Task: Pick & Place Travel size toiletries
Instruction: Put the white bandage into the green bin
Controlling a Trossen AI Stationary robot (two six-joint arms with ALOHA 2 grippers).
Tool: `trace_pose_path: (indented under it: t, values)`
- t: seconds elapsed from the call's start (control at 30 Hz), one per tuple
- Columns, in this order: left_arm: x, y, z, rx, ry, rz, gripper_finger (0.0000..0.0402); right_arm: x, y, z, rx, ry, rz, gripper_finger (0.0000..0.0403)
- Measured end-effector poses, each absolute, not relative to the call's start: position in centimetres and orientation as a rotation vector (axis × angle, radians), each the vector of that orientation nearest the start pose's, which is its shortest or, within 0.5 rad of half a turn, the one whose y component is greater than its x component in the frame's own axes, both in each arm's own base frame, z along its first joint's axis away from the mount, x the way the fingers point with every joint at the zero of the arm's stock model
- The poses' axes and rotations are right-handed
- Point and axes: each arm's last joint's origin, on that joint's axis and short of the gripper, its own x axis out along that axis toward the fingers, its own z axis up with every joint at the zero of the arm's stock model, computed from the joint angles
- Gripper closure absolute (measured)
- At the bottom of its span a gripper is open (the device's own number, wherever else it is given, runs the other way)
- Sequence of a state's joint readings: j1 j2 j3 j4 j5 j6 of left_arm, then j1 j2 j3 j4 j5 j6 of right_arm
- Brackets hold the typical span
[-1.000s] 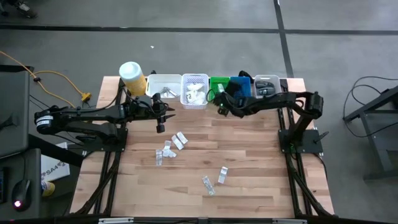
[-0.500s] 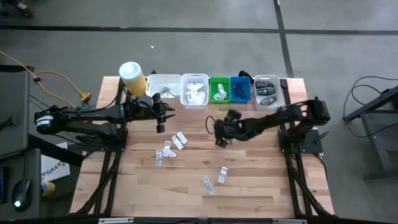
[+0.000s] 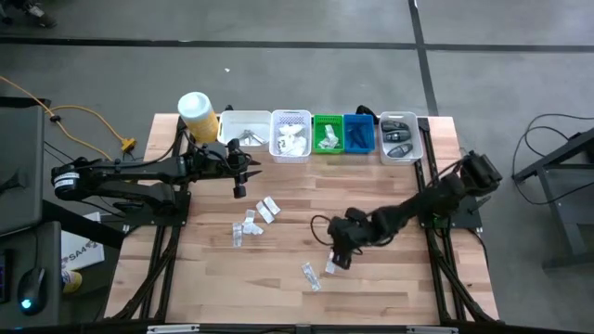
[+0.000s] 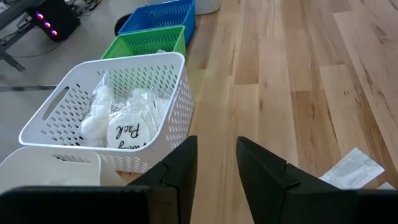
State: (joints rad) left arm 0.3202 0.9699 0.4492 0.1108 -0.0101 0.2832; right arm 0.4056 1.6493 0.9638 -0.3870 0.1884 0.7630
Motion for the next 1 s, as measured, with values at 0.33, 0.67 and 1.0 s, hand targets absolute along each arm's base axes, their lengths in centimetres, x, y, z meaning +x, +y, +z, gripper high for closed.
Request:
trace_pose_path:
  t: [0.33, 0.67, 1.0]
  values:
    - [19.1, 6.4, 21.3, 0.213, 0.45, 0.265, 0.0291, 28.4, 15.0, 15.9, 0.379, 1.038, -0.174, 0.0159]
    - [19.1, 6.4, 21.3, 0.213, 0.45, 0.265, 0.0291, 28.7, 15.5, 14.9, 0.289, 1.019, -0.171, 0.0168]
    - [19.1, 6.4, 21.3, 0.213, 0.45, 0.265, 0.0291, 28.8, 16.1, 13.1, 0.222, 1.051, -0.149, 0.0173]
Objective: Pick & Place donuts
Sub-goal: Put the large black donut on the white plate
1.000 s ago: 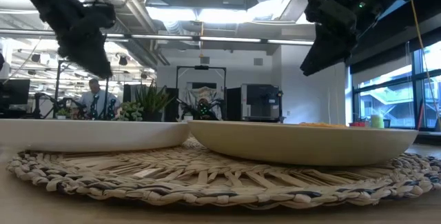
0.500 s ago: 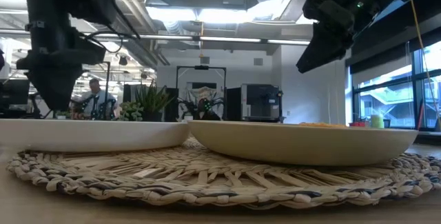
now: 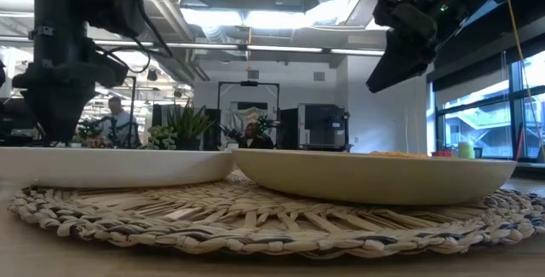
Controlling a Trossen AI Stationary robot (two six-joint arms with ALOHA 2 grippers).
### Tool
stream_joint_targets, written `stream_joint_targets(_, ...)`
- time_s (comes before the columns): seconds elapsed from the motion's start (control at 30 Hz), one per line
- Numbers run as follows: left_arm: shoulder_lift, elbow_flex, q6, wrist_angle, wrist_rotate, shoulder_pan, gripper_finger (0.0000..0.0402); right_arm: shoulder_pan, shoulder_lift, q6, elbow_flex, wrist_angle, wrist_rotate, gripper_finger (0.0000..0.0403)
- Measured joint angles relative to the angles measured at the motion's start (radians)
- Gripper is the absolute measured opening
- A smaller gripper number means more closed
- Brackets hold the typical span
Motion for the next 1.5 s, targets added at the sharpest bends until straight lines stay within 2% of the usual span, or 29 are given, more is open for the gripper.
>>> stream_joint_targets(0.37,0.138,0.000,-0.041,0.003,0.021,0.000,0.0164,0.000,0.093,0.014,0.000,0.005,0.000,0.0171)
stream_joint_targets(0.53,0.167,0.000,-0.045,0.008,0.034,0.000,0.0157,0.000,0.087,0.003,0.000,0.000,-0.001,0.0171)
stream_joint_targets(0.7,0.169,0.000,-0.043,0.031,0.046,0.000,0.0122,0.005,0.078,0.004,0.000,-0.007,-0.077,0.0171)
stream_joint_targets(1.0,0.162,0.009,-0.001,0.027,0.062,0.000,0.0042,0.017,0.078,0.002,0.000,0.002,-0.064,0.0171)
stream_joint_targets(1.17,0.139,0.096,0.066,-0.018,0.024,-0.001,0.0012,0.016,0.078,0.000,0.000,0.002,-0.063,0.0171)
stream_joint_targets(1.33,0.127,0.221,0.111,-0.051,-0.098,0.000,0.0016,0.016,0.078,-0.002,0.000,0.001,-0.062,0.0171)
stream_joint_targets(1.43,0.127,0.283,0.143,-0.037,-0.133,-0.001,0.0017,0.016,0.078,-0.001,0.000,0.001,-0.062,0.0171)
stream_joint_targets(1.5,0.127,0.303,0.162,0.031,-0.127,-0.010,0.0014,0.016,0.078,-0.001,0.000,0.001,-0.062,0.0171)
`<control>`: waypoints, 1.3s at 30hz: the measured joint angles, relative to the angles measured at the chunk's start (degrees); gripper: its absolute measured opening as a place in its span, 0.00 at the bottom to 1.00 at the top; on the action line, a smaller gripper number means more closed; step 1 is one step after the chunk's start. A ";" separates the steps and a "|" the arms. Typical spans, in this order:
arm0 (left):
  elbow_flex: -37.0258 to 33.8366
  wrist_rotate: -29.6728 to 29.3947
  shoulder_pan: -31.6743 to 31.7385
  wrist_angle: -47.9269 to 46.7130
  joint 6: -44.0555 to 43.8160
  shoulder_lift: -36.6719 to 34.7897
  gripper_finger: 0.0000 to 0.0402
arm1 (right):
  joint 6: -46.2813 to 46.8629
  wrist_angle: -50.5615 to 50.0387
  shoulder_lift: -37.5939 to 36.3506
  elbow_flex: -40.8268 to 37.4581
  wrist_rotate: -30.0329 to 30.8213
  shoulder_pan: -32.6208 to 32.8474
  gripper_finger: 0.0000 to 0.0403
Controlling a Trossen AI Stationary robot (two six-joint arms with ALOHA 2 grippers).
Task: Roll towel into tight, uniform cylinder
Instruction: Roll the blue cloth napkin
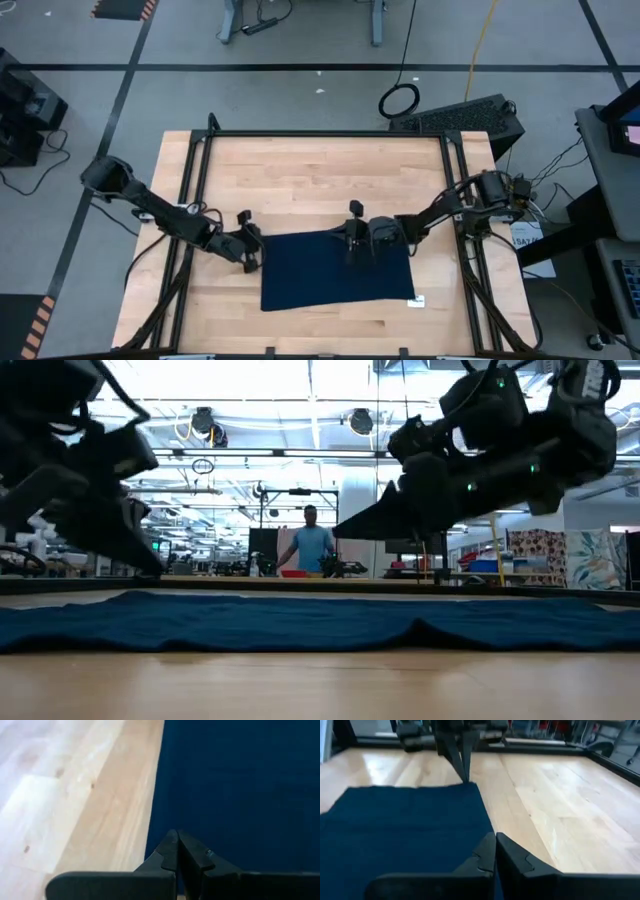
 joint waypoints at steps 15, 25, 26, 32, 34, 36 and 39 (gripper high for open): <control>0.02 2.30 -0.04 6.59 -4.86 9.83 0.02 | 8.33 3.86 12.41 0.07 0.64 0.44 0.01; 0.24 -0.50 2.21 -3.31 -4.30 8.37 0.02 | 2.81 -7.20 -0.62 0.00 -1.56 0.46 0.01; 0.24 -0.64 2.67 -5.09 -3.40 7.25 0.02 | 2.75 -10.59 -2.72 -0.02 -1.57 0.59 0.01; -0.17 -8.78 7.91 -11.63 5.23 0.08 0.02 | 6.59 -29.72 -10.42 -0.04 -1.57 3.70 0.01; -0.09 -14.88 10.17 -12.93 5.15 -3.50 0.02 | 8.96 -32.54 -10.35 -0.41 -1.57 5.45 0.01; -0.09 -17.41 11.76 -13.56 5.61 -7.42 0.02 | 11.34 -30.60 -9.49 -0.83 -1.10 7.19 0.01; -0.07 -16.09 12.77 -11.78 5.19 -13.64 0.02 | 14.24 -26.20 -6.23 -1.66 1.75 9.42 0.01</control>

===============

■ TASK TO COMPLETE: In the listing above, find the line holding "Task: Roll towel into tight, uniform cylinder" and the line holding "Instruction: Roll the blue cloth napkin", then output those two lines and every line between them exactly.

■ RESPONSE TO THIS EXERCISE:
Task: Roll towel into tight, uniform cylinder
Instruction: Roll the blue cloth napkin

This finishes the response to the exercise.